I would like every line of the records below that contains the word "slash" copied.

(Records from a collection)
────────────────────────────────────────

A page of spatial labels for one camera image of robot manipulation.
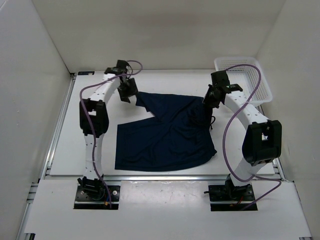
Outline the navy blue shorts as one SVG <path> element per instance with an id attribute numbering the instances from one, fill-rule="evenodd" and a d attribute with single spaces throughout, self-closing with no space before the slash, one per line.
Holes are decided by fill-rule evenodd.
<path id="1" fill-rule="evenodd" d="M 202 97 L 140 92 L 135 105 L 153 116 L 118 125 L 116 170 L 179 171 L 216 155 L 210 133 L 213 110 Z"/>

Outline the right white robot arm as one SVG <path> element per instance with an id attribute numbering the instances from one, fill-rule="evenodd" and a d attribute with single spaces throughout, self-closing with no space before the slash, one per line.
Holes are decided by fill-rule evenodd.
<path id="1" fill-rule="evenodd" d="M 209 108 L 225 105 L 233 112 L 230 119 L 238 118 L 246 130 L 242 159 L 236 169 L 229 169 L 232 183 L 224 188 L 226 197 L 236 200 L 243 193 L 242 186 L 250 184 L 262 167 L 281 155 L 282 124 L 261 114 L 250 103 L 253 94 L 245 97 L 237 83 L 230 83 L 226 70 L 213 72 L 211 81 L 203 100 L 204 105 Z"/>

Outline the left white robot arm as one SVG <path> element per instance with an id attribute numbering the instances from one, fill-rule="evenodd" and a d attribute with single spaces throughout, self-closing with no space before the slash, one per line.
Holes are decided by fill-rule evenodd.
<path id="1" fill-rule="evenodd" d="M 83 191 L 93 200 L 105 194 L 106 184 L 102 171 L 102 143 L 109 128 L 107 103 L 115 91 L 120 100 L 129 103 L 130 97 L 138 93 L 134 72 L 130 63 L 136 60 L 118 60 L 116 66 L 108 67 L 100 83 L 89 85 L 79 93 L 79 125 L 85 139 L 85 170 L 78 179 Z"/>

────────────────────────────────────────

> **RESPONSE**:
Outline the navy blue shorts as one SVG <path> element per instance with an id attribute numbering the instances from one, fill-rule="evenodd" and a d attribute with single spaces throughout, self-closing with no space before the slash, one per line.
Outline the right white robot arm as one SVG <path> element per instance with an id attribute numbering the instances from one, fill-rule="evenodd" and a d attribute with single spaces throughout, self-closing with no space before the slash, one per line.
Outline the left white robot arm as one SVG <path> element per instance with an id attribute numbering the instances from one, fill-rule="evenodd" and a d attribute with single spaces throughout, self-closing with no space before the slash, one per line.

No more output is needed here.